OXIGENO!!

Ya nadie discute la realidad del fenómeno de la desaceleración de la economía colombiana. Todos los indicadores confirman que la situación se ha venido deteriorando gradualmente sin que se perciban expectativas mejores en el corto y mediano plazo.

12 de agosto 1996 , 12:00 a. m.

El gobierno sigue sosteniendo que la crisis política no es la responsable de la coyuntura actual. Una cortina de humo busca responsabilizar al proceso de apertura de lo que acontece hoy. Es cierto que algunos de los problemas que experimentamos están relacionados con debilidades de nuestra estructura productiva que fueron agudizados por la internacionalización. Pero también es evidente que la crisis de legitimidad -tanto nacional como internacional- de nuestro gobierno es el principal obstáculo para que el país recupere una dinámica de crecimiento y supere esta angustiosa incertidumbre. Negar la responsabilidad del gobierno en la crisis es querer tapar el sol con las manos.

Lo importante en las actuales circunstancias es diseñar una estrategia que nos permita frenar la caída del ritmo de actividad y mitigar los efectos negativos que ya se perciben con toda claridad. Por ello proponemos una serie de medidas que tendrían efectos positivos sobre el panorama productivo.

1. Bajar los Impuestos La actual coyuntura económica se caracteriza por una fuerte caída en los niveles de consumo. Para estimular la demanda es necesario recuperar el ingreso disponible, que es equivalente al ingreso total menos los impuestos y las cotizaciones sociales. Una disminución de la presión fiscal tendría el efecto benéfico de fortalecer el consumo privado y permitir -dada la coyuntura de altas tasas de interés- un aumento del ahorro de los particulares. Adicionalmente fortalecería la capacidad de autofinanciación de las empresas, disminuyendo la carga financiera y mejorando los índices de rentabilidad.

Desafortunadamente todas las propuestas actuales del gobierno nos encaminan hacia una nueva reforma tributaria que solo agravará la crisis al debilitar aún mas la demanda.

2. Austeridad Fiscal Bajar los impuestos obliga al gobierno a implementar un verdadero plan de austeridad fiscal.

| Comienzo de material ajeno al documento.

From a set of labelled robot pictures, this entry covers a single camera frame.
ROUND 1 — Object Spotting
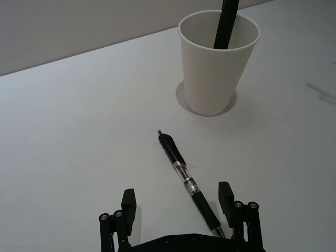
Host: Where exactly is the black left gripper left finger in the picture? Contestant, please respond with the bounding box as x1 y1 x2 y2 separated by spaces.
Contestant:
98 188 137 251

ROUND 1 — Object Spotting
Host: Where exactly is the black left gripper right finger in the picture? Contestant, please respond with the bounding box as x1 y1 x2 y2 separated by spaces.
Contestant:
217 181 264 249

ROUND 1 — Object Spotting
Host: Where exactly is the black marker with pink end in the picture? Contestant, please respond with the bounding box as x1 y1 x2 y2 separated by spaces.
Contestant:
213 0 241 50

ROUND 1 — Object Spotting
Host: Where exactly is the black retractable ballpoint pen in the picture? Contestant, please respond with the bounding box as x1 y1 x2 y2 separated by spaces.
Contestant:
156 129 225 238

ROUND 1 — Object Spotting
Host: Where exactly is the white paper cup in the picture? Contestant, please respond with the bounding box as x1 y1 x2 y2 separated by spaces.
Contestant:
177 9 261 117

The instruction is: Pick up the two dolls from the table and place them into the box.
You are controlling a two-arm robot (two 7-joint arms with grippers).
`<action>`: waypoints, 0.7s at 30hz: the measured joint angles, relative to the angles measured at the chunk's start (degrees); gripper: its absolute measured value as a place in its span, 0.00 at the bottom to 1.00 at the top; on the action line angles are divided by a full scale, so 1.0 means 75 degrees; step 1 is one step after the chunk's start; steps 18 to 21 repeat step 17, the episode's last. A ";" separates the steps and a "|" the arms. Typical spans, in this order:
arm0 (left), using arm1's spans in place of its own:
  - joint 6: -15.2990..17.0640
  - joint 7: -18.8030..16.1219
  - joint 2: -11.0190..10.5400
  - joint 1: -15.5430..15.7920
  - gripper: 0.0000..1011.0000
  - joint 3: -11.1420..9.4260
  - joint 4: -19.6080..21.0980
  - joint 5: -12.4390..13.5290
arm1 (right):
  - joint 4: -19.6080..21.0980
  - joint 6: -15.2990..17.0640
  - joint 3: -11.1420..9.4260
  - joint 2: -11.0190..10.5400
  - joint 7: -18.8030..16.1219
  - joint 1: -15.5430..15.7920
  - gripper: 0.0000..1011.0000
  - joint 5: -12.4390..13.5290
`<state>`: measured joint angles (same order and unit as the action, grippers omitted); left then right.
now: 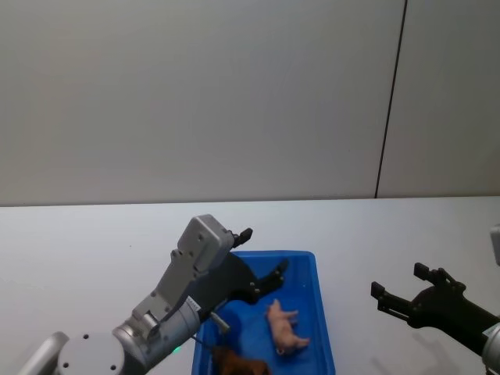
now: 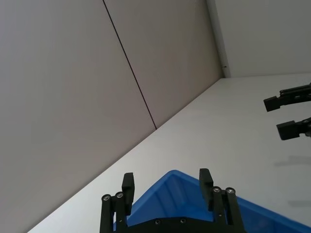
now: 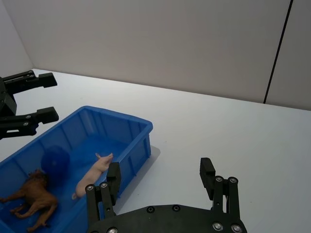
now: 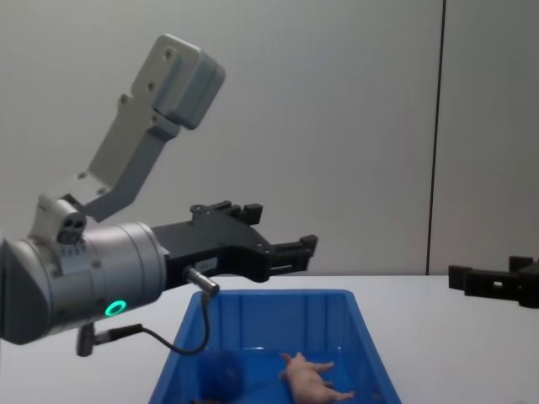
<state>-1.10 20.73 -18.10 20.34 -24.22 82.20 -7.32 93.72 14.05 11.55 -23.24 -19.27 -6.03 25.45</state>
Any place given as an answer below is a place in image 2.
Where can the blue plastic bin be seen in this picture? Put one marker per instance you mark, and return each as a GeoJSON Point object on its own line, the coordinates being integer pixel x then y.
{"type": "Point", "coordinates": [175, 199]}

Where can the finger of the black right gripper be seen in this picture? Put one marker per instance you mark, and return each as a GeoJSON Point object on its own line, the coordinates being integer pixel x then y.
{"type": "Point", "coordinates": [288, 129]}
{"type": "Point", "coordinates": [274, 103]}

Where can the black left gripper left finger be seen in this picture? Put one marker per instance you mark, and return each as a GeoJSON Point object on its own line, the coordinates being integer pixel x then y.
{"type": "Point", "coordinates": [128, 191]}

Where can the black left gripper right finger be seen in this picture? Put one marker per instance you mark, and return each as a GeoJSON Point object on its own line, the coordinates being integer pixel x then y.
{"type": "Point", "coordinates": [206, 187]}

Hay que frenar el desangre de las finanzas públicas y ello no se puede lograr con paños de aguas tibias . La crisis fiscal exige acelerar y ampliar el programa de privatizaciones, luchar realmente contra el contrabando y la evasión y definir un plan real de recortes burocráticos.

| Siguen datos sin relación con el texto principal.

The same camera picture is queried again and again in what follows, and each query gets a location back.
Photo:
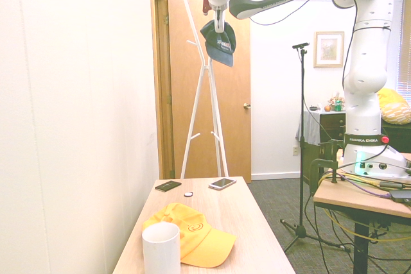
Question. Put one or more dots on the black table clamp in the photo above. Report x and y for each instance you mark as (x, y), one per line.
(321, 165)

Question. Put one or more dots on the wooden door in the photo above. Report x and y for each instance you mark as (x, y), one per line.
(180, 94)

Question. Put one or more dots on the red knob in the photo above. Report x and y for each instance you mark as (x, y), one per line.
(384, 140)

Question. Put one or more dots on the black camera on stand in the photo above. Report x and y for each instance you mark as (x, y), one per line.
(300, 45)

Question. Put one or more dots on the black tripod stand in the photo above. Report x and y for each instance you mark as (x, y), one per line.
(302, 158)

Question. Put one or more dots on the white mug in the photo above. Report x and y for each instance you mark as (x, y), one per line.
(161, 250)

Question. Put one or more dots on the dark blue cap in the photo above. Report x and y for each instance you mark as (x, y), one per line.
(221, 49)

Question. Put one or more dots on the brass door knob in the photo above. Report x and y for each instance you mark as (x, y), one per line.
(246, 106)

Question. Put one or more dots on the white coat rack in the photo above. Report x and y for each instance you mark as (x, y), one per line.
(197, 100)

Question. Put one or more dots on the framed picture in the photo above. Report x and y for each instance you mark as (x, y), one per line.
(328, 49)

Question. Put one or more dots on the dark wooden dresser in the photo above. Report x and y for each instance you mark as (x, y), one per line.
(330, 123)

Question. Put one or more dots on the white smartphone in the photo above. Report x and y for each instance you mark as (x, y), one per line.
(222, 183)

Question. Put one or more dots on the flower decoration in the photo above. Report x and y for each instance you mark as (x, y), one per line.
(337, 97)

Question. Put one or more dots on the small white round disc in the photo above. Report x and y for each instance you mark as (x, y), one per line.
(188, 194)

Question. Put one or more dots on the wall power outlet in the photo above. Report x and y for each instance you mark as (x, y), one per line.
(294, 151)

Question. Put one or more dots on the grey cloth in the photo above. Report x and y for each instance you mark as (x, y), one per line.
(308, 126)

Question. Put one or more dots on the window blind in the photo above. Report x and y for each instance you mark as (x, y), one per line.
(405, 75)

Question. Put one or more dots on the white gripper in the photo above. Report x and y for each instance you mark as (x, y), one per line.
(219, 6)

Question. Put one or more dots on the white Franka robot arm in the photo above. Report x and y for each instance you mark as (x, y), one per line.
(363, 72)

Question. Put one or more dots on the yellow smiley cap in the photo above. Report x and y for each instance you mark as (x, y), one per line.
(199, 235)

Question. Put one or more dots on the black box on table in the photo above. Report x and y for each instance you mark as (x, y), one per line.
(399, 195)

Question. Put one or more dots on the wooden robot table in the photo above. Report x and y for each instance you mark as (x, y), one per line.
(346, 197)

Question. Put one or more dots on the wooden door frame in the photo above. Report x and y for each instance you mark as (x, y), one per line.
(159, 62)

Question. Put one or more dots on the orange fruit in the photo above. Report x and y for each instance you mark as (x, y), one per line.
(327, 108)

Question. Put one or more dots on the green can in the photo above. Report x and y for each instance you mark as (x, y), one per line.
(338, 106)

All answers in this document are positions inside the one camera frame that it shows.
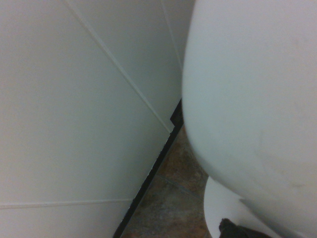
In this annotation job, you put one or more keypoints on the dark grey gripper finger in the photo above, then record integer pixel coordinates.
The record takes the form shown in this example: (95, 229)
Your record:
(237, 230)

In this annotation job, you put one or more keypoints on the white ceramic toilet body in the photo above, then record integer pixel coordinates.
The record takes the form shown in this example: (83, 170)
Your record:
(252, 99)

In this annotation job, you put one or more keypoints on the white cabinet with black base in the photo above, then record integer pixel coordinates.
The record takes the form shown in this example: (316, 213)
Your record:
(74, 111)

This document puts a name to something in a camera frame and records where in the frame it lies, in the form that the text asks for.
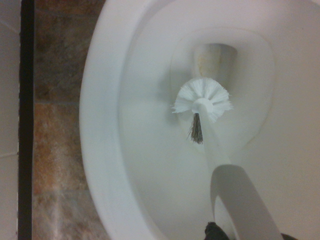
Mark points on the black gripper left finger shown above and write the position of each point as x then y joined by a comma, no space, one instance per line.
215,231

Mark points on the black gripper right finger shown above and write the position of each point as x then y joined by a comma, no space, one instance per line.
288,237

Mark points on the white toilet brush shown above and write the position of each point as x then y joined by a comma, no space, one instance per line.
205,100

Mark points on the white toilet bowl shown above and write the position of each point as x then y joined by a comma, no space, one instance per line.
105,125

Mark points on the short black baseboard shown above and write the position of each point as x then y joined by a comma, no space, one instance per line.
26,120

La actual tendencia del gobierno es la de incrementar el gasto público, satisfacer las cuentas de cobro que le pasa el Congreso y seguir anunciando gigantescos planes de inversión a lo largo y ancho del país. Simultáneamente se realizan enormes recortes de presupuestos que nunca se habrían podido ejecutar por falta de recursos. Todo lo anterior únicamente contribuye a deteriorar aún mas la muy confusa situación de las cuentas públicas.

3. Frenar el endeudamiento público El principal factor de presión sobre la tasa de interés lo constituye el crecimiento exponencial de la deuda interna contraída por el Estado. La decepcionante evolución de los recaudos han llevado a incrementar irracionalmente los ingresos de capital generando un desequilibrio en el mercado monetario. La combinación de un mayor déficit fiscal con un mayor nivel de endeudamiento público explica el comportamiento de la tasa de interés en los últimos meses. Por otra parte, los desembolsos de algunos créditos externos son los responsables de la caída de la tasa de cambio, que viene a agravar la ya delicada situación de los exportadores.

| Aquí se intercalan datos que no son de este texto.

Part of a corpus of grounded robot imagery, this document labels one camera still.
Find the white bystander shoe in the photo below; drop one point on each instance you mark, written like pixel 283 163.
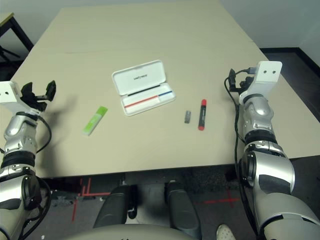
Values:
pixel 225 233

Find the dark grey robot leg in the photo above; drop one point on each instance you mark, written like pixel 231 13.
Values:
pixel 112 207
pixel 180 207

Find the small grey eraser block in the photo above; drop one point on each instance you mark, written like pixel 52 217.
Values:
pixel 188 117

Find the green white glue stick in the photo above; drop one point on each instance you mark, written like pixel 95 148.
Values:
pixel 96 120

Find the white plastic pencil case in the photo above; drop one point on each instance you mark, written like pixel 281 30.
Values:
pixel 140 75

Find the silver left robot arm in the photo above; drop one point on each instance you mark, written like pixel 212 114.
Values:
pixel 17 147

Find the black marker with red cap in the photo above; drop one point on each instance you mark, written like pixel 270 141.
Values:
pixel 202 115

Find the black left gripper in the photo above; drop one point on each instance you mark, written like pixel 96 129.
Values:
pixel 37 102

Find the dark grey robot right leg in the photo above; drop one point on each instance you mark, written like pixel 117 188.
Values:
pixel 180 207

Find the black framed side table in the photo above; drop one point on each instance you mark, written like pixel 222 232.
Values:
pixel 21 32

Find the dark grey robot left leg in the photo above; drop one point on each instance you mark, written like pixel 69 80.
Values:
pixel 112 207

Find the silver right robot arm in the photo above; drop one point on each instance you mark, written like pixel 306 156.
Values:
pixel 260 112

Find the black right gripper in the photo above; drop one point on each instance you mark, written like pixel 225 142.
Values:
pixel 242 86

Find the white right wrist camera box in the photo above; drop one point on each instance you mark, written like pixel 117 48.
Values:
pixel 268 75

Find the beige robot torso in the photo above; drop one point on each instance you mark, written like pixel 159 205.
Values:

Como puede deducirse de lo anterior, una política económica para salir de la crisis debe tener como eje fundamental un cambio radical en el manejo de las finanzas públicas. Hasta ahora el gobierno se ha comportado como un elefante en una cristalería produciendo graves daños al conjunto de la economía. Una política de reactivación debe procurar brindarle oxígeno a esta economía desfalleciente y no cargarla con mayores lastres. Ojalá el mensaje sea entendido antes de que la asfixia sea total.